Instructions for the task
Present each line of the entries below that holds the word "device".
:: Information provided ::
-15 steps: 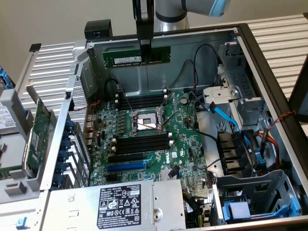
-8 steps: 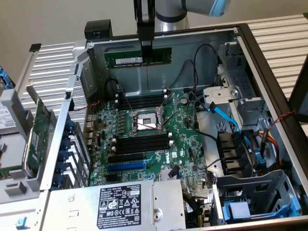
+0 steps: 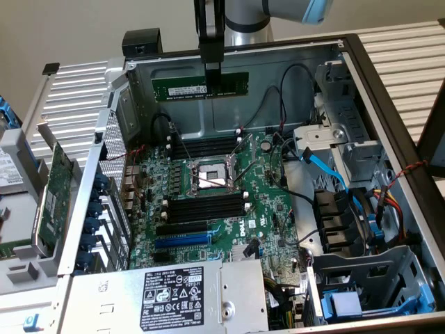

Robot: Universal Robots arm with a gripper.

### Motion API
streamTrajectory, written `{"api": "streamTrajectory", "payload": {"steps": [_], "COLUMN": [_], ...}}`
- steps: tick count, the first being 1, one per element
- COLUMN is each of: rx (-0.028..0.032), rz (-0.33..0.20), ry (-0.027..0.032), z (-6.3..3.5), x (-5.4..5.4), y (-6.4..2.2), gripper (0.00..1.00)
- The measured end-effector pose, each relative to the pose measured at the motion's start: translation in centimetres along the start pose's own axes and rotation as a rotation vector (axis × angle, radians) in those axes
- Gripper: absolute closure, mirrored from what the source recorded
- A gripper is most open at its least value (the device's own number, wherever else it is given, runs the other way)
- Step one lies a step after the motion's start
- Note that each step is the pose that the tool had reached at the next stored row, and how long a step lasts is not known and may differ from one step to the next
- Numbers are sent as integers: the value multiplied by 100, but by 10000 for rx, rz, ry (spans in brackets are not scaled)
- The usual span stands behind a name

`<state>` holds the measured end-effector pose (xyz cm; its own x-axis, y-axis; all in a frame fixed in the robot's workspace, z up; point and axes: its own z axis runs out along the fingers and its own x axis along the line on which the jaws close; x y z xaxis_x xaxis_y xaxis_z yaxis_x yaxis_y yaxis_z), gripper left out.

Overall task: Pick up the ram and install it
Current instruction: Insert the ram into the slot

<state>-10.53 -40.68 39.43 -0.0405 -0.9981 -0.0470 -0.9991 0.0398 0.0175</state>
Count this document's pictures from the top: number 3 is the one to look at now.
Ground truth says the thin black wire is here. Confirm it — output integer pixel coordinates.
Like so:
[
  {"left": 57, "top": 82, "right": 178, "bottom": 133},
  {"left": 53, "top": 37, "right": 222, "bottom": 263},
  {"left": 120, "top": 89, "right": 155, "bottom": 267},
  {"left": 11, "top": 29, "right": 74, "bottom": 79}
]
[{"left": 243, "top": 85, "right": 286, "bottom": 132}]

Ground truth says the CPU socket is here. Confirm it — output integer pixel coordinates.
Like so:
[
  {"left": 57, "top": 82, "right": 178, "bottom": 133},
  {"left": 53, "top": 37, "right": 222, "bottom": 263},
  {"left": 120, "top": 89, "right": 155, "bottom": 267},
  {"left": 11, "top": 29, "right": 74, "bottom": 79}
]
[{"left": 186, "top": 152, "right": 243, "bottom": 199}]

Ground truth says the yellow red power wire bundle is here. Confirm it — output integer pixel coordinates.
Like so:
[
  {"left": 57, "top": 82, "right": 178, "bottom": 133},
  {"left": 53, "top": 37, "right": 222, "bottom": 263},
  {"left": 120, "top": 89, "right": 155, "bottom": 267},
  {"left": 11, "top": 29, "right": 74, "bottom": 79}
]
[{"left": 373, "top": 186, "right": 407, "bottom": 241}]

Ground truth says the small black box device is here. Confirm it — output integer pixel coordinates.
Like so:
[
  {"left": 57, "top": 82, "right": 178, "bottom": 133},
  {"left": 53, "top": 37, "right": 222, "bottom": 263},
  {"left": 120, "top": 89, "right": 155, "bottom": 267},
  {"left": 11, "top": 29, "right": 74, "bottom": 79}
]
[{"left": 122, "top": 29, "right": 163, "bottom": 59}]

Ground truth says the green expansion card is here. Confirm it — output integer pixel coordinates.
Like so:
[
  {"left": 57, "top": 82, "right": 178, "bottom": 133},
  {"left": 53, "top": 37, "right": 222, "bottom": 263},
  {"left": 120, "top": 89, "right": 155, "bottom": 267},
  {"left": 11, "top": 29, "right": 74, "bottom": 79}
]
[{"left": 31, "top": 120, "right": 83, "bottom": 257}]

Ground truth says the long red black twisted wire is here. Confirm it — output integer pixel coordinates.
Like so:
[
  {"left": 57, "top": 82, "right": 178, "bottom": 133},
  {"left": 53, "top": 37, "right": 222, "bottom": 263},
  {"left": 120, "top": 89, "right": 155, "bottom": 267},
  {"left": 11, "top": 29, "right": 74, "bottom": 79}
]
[{"left": 387, "top": 159, "right": 429, "bottom": 191}]

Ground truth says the silver power supply unit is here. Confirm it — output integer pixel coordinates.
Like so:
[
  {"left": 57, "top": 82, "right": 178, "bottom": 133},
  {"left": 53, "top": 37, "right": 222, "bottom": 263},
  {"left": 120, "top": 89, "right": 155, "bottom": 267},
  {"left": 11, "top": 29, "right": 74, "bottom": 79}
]
[{"left": 58, "top": 259, "right": 270, "bottom": 334}]

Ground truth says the black case fan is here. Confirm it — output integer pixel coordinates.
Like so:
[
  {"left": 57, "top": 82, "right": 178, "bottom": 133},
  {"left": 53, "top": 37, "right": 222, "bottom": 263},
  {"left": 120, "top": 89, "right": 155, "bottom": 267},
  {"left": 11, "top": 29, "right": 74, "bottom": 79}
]
[{"left": 312, "top": 189, "right": 371, "bottom": 257}]

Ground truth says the blue expansion slot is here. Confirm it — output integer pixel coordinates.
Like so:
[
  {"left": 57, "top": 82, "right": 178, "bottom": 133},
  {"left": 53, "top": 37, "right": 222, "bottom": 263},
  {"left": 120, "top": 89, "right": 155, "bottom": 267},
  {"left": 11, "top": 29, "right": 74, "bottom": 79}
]
[{"left": 155, "top": 233, "right": 212, "bottom": 249}]

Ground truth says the grey parts rack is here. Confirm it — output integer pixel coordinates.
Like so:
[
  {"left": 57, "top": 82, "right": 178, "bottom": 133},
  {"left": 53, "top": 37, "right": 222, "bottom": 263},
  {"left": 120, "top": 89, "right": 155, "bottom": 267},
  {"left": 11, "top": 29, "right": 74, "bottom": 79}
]
[{"left": 0, "top": 128, "right": 72, "bottom": 296}]

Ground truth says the short red black twisted wire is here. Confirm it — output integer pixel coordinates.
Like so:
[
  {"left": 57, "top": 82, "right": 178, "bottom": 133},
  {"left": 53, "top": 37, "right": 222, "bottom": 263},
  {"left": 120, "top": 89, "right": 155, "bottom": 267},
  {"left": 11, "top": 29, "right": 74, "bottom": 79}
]
[{"left": 106, "top": 145, "right": 146, "bottom": 161}]

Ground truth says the silver hard disk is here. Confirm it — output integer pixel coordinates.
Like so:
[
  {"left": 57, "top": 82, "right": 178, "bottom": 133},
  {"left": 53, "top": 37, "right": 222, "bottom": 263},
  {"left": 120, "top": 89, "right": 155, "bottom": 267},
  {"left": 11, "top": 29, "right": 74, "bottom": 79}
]
[{"left": 0, "top": 146, "right": 24, "bottom": 194}]

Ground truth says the blue fan clip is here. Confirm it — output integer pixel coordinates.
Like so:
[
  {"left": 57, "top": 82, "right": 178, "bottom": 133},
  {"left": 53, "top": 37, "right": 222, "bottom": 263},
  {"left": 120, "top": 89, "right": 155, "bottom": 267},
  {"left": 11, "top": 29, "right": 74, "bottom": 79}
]
[{"left": 366, "top": 214, "right": 383, "bottom": 244}]

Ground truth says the thick black wire loop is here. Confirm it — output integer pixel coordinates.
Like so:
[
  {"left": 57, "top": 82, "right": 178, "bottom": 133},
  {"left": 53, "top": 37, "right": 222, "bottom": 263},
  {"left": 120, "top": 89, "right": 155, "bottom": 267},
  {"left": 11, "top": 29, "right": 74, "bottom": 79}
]
[{"left": 151, "top": 113, "right": 175, "bottom": 140}]

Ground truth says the silver socket cover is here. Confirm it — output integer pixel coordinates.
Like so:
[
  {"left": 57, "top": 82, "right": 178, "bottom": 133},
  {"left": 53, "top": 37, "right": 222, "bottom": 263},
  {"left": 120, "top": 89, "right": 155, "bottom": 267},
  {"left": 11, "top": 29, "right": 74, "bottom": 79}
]
[{"left": 227, "top": 133, "right": 259, "bottom": 163}]

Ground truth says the silver chipset heat sink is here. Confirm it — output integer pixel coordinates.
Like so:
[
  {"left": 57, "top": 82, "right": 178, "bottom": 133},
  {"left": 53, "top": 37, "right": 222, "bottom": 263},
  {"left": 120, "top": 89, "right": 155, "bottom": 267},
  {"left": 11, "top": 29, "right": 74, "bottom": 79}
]
[{"left": 229, "top": 243, "right": 261, "bottom": 261}]

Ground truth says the dark panel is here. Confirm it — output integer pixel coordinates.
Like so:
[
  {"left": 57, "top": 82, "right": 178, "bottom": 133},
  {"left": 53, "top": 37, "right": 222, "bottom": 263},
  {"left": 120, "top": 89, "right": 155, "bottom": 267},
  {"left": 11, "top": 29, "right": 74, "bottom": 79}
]
[{"left": 416, "top": 78, "right": 445, "bottom": 178}]

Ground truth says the blue plastic bracket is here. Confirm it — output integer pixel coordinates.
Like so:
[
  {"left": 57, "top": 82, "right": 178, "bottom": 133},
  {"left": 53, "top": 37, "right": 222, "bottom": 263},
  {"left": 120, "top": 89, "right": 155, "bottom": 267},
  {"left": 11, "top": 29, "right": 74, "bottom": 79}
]
[{"left": 0, "top": 96, "right": 18, "bottom": 132}]

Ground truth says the open metal PC case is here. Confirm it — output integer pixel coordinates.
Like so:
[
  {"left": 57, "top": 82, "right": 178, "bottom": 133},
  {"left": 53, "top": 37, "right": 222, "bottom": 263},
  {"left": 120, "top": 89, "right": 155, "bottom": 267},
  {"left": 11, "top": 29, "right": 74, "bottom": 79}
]
[{"left": 57, "top": 33, "right": 445, "bottom": 334}]

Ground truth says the black wire across motherboard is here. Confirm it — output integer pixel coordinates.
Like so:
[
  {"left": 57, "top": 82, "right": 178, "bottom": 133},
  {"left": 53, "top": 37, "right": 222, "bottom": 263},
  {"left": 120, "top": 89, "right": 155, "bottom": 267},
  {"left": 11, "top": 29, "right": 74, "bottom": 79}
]
[{"left": 269, "top": 132, "right": 316, "bottom": 207}]

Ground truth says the silver locking lever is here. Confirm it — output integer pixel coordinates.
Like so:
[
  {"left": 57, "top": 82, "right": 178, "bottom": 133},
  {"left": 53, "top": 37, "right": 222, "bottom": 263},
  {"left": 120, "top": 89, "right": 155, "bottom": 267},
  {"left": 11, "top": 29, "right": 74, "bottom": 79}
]
[
  {"left": 172, "top": 125, "right": 195, "bottom": 166},
  {"left": 233, "top": 162, "right": 259, "bottom": 184}
]

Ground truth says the power supply wire bundle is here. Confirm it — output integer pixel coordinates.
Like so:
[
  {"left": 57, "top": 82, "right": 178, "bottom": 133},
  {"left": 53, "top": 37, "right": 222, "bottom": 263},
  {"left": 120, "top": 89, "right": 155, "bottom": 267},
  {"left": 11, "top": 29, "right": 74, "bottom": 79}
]
[{"left": 263, "top": 276, "right": 303, "bottom": 331}]

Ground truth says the blue disk caddy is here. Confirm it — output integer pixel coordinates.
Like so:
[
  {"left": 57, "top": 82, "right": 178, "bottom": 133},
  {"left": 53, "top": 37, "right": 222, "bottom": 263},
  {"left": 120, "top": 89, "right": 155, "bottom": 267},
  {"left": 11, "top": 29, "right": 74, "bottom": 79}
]
[{"left": 321, "top": 283, "right": 435, "bottom": 321}]

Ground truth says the tall metal disk bay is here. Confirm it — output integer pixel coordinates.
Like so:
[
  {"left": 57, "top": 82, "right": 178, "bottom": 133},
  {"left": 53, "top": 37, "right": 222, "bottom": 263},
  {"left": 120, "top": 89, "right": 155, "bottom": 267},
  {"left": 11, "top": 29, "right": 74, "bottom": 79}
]
[{"left": 293, "top": 61, "right": 387, "bottom": 191}]

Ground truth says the low metal disk bay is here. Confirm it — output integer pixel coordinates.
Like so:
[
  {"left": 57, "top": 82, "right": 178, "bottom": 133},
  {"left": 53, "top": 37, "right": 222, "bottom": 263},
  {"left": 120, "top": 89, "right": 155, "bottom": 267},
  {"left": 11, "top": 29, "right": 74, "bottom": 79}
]
[{"left": 305, "top": 245, "right": 437, "bottom": 324}]

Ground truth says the black looped wire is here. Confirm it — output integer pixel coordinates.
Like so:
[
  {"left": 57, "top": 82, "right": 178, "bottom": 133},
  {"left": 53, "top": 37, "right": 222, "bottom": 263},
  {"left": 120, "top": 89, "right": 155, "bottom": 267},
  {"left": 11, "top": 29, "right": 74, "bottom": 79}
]
[{"left": 280, "top": 63, "right": 316, "bottom": 135}]

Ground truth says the black angled plug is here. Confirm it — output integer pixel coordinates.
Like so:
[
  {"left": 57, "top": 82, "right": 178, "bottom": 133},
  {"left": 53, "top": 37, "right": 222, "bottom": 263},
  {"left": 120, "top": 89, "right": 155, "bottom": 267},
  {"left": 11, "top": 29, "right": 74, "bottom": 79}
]
[{"left": 243, "top": 238, "right": 261, "bottom": 258}]

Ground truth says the small green circuit board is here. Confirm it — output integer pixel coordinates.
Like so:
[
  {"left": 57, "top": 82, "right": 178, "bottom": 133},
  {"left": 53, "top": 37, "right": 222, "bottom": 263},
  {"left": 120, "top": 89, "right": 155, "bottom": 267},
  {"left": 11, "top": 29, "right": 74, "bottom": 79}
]
[{"left": 0, "top": 238, "right": 33, "bottom": 260}]

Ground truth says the blue SATA wire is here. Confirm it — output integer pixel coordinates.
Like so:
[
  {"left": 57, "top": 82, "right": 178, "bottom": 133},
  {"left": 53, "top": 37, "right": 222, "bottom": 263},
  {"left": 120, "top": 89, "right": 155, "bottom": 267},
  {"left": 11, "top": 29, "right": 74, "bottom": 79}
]
[{"left": 302, "top": 146, "right": 371, "bottom": 227}]

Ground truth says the green RAM stick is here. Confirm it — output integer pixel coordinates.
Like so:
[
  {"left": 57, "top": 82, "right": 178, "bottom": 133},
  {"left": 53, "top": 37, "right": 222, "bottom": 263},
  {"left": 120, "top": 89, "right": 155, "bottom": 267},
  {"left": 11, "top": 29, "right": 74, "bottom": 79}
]
[{"left": 152, "top": 72, "right": 250, "bottom": 103}]

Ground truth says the green Dell motherboard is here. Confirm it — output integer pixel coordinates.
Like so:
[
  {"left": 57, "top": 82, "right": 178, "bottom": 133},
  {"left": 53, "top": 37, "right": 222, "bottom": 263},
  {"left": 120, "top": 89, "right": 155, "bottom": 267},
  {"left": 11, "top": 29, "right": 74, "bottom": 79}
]
[{"left": 128, "top": 130, "right": 307, "bottom": 279}]

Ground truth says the blue case latch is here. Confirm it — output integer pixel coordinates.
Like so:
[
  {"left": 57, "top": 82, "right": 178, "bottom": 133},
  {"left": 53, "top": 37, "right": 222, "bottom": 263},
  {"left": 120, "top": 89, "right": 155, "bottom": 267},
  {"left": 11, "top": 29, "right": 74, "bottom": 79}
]
[{"left": 23, "top": 312, "right": 41, "bottom": 331}]
:::
Exercise output
- A gripper is most open at its least value (the device's own number, wherever else it is given, runs the other way)
Ground truth says the small black box device is here. Confirm it — output integer pixel coordinates.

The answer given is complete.